ACTIVITY:
Going down the data below, set down exactly the line with "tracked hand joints" and each line after it through the line with "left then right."; no other lines.

***

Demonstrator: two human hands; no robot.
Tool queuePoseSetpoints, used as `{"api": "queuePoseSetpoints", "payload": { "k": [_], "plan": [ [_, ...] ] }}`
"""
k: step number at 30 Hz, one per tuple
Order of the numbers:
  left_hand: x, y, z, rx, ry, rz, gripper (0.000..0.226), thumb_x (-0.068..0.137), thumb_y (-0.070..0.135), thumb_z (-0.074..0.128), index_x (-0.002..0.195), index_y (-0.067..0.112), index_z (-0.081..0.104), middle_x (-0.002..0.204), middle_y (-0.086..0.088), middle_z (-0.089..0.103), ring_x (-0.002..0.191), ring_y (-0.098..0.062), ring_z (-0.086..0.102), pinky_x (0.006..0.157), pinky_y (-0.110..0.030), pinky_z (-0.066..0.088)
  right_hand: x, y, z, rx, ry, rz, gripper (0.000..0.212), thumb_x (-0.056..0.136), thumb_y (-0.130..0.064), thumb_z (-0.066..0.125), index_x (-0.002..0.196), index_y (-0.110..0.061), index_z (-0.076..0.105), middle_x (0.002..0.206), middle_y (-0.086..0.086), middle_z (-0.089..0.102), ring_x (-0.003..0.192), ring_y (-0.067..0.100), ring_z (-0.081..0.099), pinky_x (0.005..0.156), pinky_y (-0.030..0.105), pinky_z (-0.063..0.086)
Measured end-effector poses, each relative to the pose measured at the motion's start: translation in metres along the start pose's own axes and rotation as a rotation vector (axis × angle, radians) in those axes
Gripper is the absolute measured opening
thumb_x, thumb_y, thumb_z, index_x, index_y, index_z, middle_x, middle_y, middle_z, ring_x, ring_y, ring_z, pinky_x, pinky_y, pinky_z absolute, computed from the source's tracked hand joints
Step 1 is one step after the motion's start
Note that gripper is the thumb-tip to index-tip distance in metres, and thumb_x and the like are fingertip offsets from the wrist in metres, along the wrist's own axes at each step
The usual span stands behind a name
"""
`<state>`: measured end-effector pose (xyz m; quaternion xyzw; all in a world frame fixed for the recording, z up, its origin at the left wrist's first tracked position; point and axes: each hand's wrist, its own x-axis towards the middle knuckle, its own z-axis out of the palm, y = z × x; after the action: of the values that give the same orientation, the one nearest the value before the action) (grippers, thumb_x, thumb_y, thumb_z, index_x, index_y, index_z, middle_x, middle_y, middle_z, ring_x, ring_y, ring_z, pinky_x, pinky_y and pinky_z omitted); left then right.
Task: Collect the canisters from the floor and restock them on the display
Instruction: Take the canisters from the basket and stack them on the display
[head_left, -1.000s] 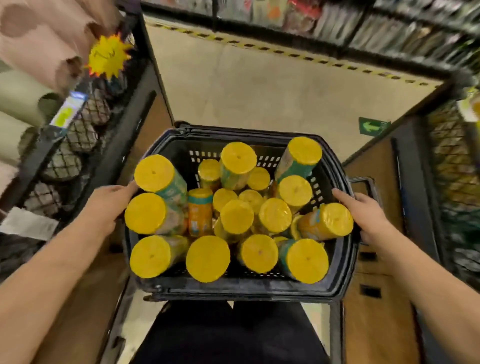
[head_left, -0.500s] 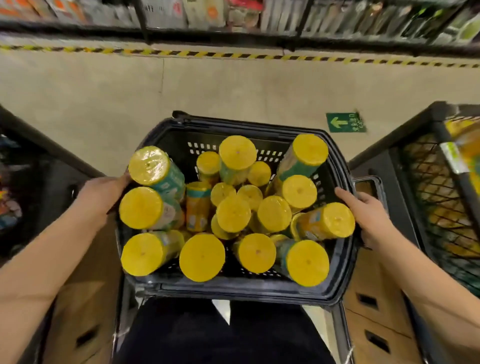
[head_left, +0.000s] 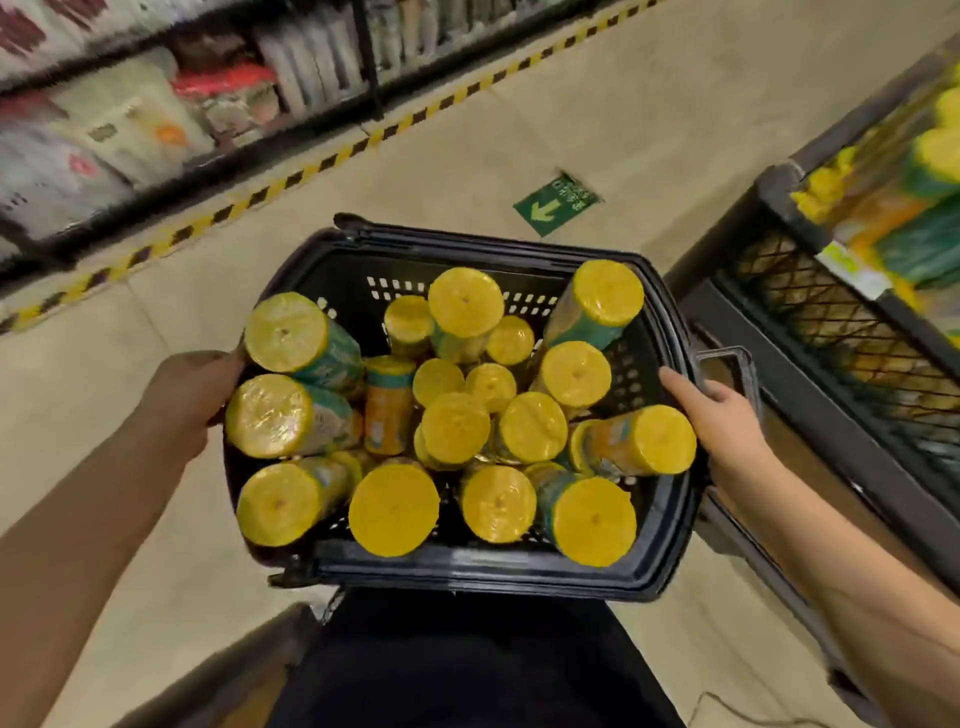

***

ANSWER TO THIS EXERCISE:
thumb_x, thumb_y, thumb_z, index_x, index_y, index_z, middle_x, middle_y, middle_z, ring_x, ring_y, ring_z, pinky_x, pinky_y, pinky_z absolute, computed from the source's tracked hand joints
Step 1 is one step after the motion's start
Note that gripper is the thumb-tip to index-tip distance in metres, and thumb_x and the like are fingertip offsets from the wrist in metres, along the wrist's own axes at each step
The usual span stands behind a name
"""
`<state>`: measured end-effector pose (xyz m; quaternion xyzw; all in a world frame fixed for the recording, z up, its origin at the left wrist's first tracked position; point and axes: each hand's wrist, its own x-axis towards the middle knuckle, its own z-axis out of the palm, y = z × x; after the action: of the values that give the same orientation, the one nearest the value before the action) (grippers, thumb_x, thumb_y, thumb_z, index_x, index_y, index_z, middle_x, middle_y, middle_z, ring_x, ring_y, ring_z, pinky_x, pinky_y and pinky_z omitted); left then right.

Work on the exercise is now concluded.